Stepping off the train in Busan, the void from such an expansion began to fold in on itself. I was that lone grocery bag blowing across the alley, hustled by the wind, used up and deflated. It was such a full on first week, this should’ve been expected; in fact, it was.

The thing about it though, riding these incredibly dramatic ups, they have a habit of abruptly slouching back to reality. That nice fuzzy high on life, the novelty I’ve seemed to chase endlessly can be found in just about anything you do. Getting really up doesn’t have to be chemically induced. That isn’t to say I haven’t smoked my lungs charcoal red trying to achieve that everlasting bliss, but flipping over the right stone on the path can get you there; it’s a matter of perspective.

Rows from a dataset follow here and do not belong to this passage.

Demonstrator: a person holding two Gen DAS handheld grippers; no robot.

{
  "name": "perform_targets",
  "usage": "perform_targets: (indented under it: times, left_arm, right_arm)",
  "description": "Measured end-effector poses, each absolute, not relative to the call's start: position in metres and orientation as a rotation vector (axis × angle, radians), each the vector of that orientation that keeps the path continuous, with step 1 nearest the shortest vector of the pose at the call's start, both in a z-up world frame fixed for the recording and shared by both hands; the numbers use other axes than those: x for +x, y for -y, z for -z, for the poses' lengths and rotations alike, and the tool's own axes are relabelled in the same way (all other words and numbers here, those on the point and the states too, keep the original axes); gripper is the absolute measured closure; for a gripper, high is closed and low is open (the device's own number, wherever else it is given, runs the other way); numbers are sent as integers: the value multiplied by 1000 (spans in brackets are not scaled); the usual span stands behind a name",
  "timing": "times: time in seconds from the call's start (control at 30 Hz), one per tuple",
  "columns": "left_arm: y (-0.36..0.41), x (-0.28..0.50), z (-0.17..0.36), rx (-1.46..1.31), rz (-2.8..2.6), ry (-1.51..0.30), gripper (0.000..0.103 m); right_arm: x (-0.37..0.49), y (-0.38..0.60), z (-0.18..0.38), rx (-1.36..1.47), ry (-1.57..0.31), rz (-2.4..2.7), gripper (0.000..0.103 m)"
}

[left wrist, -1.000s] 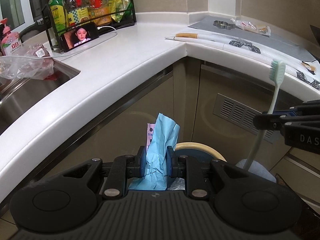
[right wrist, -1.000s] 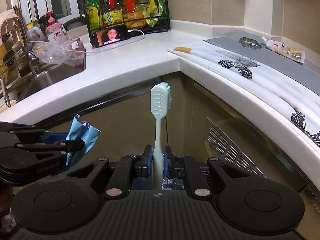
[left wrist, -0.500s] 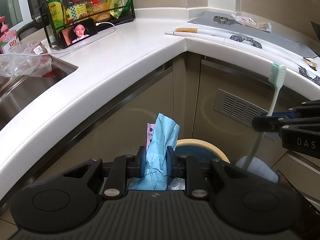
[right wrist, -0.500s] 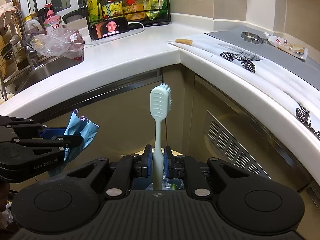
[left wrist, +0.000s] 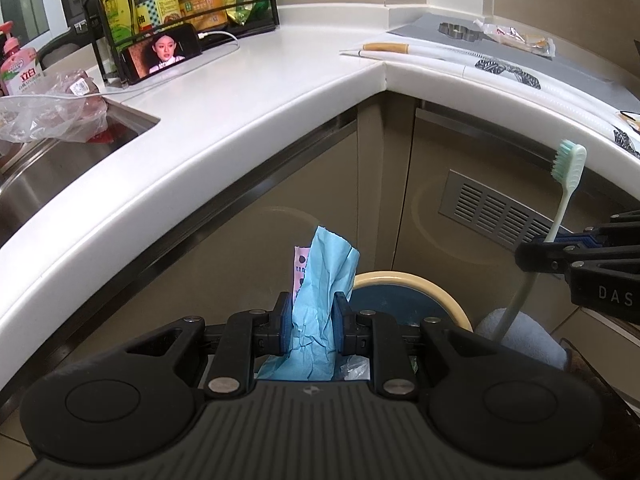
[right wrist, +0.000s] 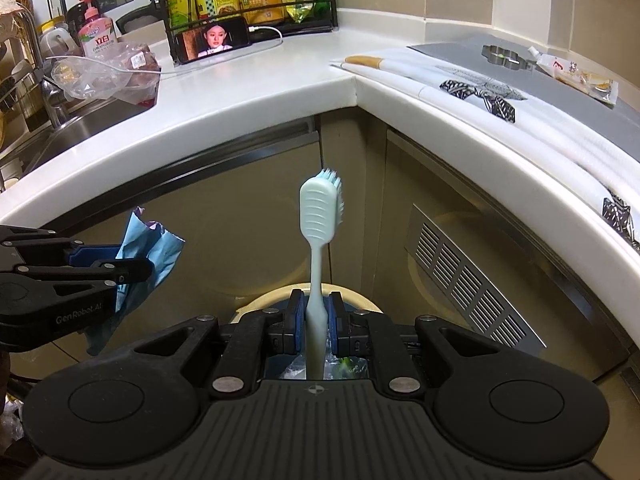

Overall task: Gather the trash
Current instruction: 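Carry the toothbrush and blue wrapper down toward the blue bin, then lower both grippers into the bin and open them to drop items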

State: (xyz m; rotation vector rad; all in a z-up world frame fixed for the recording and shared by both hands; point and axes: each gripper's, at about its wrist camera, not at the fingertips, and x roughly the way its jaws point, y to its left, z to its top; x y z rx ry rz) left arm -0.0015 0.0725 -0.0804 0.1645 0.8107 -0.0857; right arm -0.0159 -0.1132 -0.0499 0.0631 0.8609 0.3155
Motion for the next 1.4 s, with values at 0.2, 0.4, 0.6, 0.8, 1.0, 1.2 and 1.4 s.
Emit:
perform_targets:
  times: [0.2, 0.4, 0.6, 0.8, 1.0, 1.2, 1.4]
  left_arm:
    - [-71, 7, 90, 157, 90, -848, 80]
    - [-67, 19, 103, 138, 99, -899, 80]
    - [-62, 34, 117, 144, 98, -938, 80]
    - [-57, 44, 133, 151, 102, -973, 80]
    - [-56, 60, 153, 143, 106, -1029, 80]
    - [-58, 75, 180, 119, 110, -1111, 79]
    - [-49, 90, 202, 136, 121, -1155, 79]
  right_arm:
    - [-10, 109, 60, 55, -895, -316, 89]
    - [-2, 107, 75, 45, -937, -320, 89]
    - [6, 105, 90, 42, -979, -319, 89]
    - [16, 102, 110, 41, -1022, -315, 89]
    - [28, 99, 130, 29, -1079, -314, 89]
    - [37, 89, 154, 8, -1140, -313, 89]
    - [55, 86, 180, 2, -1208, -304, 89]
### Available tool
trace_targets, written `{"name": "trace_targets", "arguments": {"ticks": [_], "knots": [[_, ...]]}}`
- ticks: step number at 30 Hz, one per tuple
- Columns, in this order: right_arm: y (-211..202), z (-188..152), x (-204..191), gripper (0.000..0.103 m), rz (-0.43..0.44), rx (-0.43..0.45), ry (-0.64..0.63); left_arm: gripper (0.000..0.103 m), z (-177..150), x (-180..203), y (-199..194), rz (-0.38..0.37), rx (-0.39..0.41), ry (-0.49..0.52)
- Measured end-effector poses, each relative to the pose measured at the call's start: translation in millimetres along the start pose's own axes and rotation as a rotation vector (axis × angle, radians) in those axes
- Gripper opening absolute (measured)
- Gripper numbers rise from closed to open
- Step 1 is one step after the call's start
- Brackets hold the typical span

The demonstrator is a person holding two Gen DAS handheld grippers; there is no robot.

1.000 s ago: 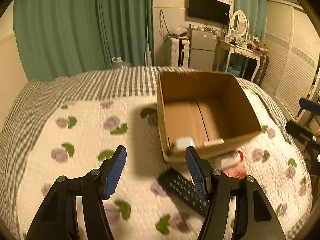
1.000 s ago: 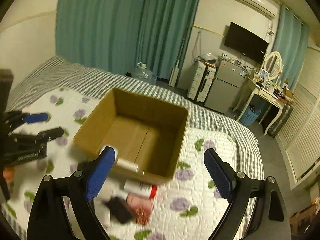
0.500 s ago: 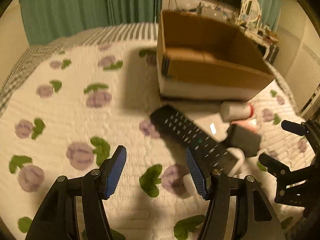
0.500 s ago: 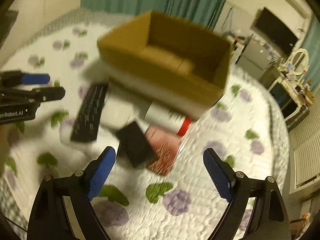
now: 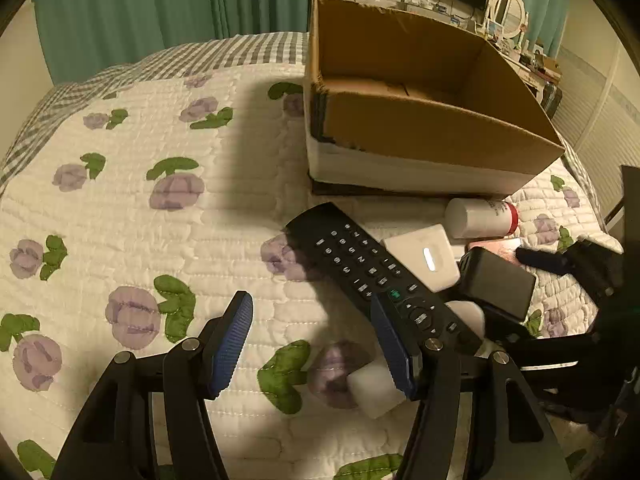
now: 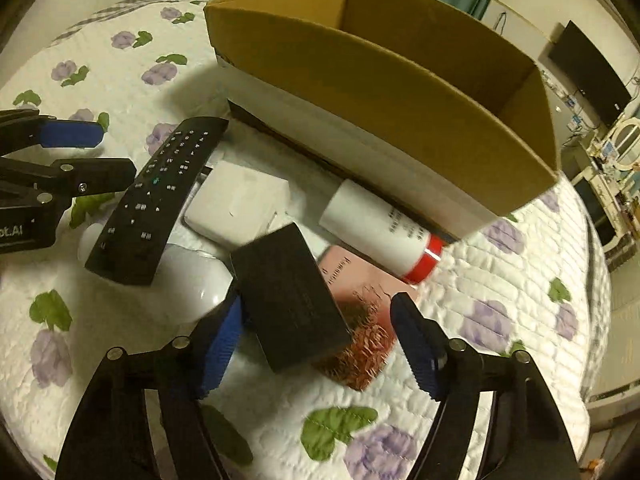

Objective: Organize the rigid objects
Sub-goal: 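Grasp the black TV remote with the left gripper while the right grasps the black adapter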

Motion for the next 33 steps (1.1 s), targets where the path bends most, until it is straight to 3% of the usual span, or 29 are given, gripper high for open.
{"name": "trace_targets", "arguments": {"ticks": [3, 11, 16, 22, 25, 29, 33], "knots": [[2.5, -2.9, -5.1, 0.052, 0.047, -0.006, 0.04, 0.064, 2.4, 6.6, -2.4, 0.006, -0.001, 0.011], [-18.8, -13.7, 5.7, 0.046, -0.011, 0.045, 0.104, 0.064, 10.0, 32.1, 1.8, -0.001, -0.024, 0.009], [-35.9, -12.0, 32.4, 0.04, -0.057, 0.105, 0.163, 0.064, 16.0, 40.8, 19.2, 0.002, -0.065, -0.055], [-36.2, -14.5, 48.2, 0.039, -0.046, 0.12, 0.203, 0.064, 20.4, 33.1, 39.1, 0.075, -0.084, -0.085], [-34.9, -12.7, 49.3, 0.039, -0.039, 0.125, 0.212, 0.063, 20.0, 29.9, 42.6, 0.051, -0.079, -0.122], [-34.6, -13.1, 50.0, 0.039, -0.032, 0.128, 0.221, 0.062, 11.4, 31.1, 41.3, 0.021, -0.11, -0.097], [-35.5, -13.2, 49.1, 0.039, -0.032, 0.127, 0.224, 0.051, 0.1, 31.3, 39.3, -0.031, -0.136, -0.107]]}}
Point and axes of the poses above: each gripper's, at about its wrist camera, not at the fingertips, and y roughly the way its jaws point, x to its right, z to its top, the point moved 10 cm from there along y, roughly the way its jaws point, and after that the axes turned 3 degrees about y, right-handed, at the moved point
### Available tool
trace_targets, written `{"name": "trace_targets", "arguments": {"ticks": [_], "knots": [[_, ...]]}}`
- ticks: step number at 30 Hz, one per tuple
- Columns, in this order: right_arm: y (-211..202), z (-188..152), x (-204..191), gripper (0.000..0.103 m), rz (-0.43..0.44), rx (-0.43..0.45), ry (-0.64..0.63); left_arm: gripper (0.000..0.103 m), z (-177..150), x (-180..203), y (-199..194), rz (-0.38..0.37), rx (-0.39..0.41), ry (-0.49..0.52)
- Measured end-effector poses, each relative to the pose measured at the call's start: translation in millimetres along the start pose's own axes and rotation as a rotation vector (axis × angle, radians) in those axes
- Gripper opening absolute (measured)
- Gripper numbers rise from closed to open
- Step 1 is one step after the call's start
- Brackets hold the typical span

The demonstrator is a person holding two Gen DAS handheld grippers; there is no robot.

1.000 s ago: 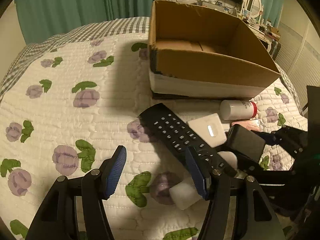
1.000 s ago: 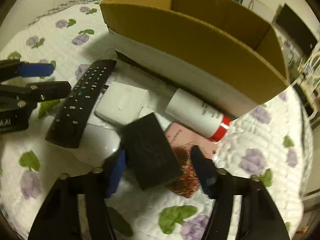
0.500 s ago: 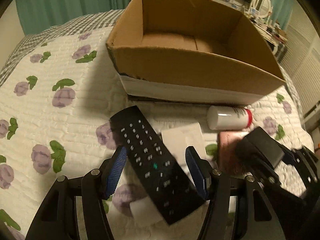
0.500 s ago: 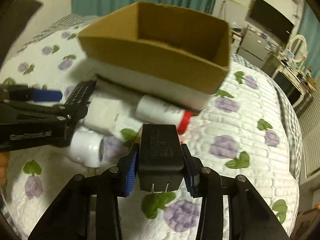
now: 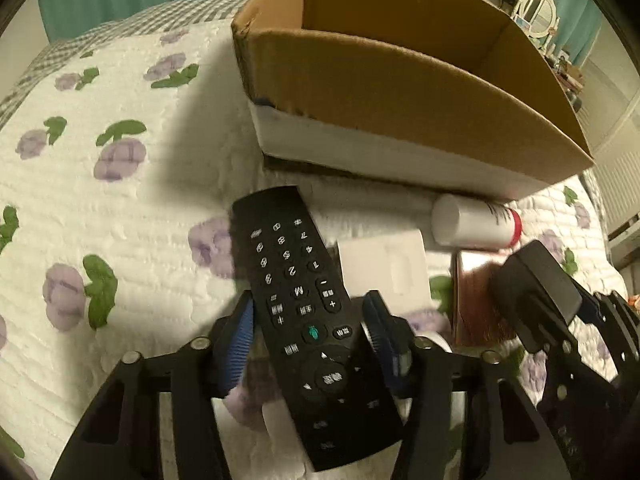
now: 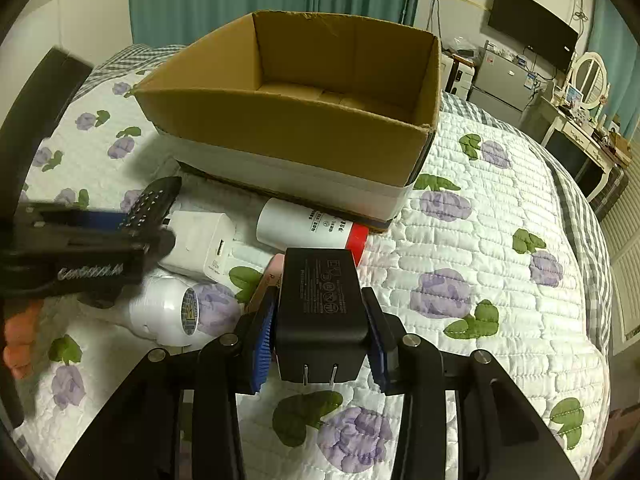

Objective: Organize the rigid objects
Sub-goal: 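Grasp the black TV remote with the left gripper while the right grasps the black adapter, then carry the remote and black adapter into the box and open both grippers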

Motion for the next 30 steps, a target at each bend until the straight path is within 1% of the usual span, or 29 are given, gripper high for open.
{"name": "trace_targets", "arguments": {"ticks": [4, 8, 12, 17, 20, 25, 26, 30], "knots": [[-2.7, -0.7, -0.9, 0.039, -0.001, -0.001, 0.003, 0.043, -6.1, -1.0, -4.5, 0.0, -0.011, 0.03], [-5.1, -1.5, -0.6, 0.039, -0.004, 0.003, 0.005, 0.042, -12.1, -2.8, -11.6, -0.001, 0.001, 0.051], [-6.0, -0.5, 0.7, 0.039, -0.008, 0.008, 0.01, 0.041, -12.9, -11.8, -20.0, 0.001, 0.034, 0.03], [-12.7, 3.7, 0.3, 0.039, -0.014, 0.035, 0.002, 0.04, -13.3, -10.6, -36.0, -0.005, 0.073, 0.048], [-20.3, 6.0, -0.5, 0.039, -0.023, 0.046, -0.004, 0.04, -8.8, -10.5, -47.1, -0.012, 0.095, 0.064], [-42.5, 12.8, -4.5, 0.039, -0.046, 0.08, -0.025, 0.04, -15.8, -2.3, -67.2, -0.03, 0.12, 0.083], [-47.3, 14.5, -5.4, 0.039, -0.049, 0.086, -0.026, 0.04, -8.2, -2.7, -68.3, -0.034, 0.125, 0.085], [-69.3, 26.5, -11.4, 0.039, -0.06, 0.118, -0.033, 0.04, -2.4, 7.0, -89.0, -0.051, 0.163, 0.111]]}}
Point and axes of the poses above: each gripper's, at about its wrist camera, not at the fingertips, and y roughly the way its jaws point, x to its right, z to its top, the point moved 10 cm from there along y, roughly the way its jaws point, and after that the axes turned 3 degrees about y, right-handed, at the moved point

Conversely, our brains are diligently on watch, the guardian of our balance. It’s the reverse of a mechanical bull. It doesn’t wanna buck you, it just wants to mellow out; if only we’d take to time to unwind the ego and let it.

For those who’ve stuck their toes over the edge of their reality, you get it: whether through meditation, unbearably long bouts of depression, or mindscapes brought about by drugs, you’re always trying to keep that bull a fuckin’ rockin’. It becomes your normal, life’s abrasions, your mana; instability, the truest form of entertainment.  

But...there’s no way around that gooey caramel aftermath of a low, it’s an impassable reality. Life can’t always be the romantic novella we make it out to be through filtered Instagram stories and interconnectedness. There’s a level of boredom necessary in cultivating the next dive off life’s cliff. Our futures are birthed in death and these mental cascades washed over me at this beautifully numbing pinnacle.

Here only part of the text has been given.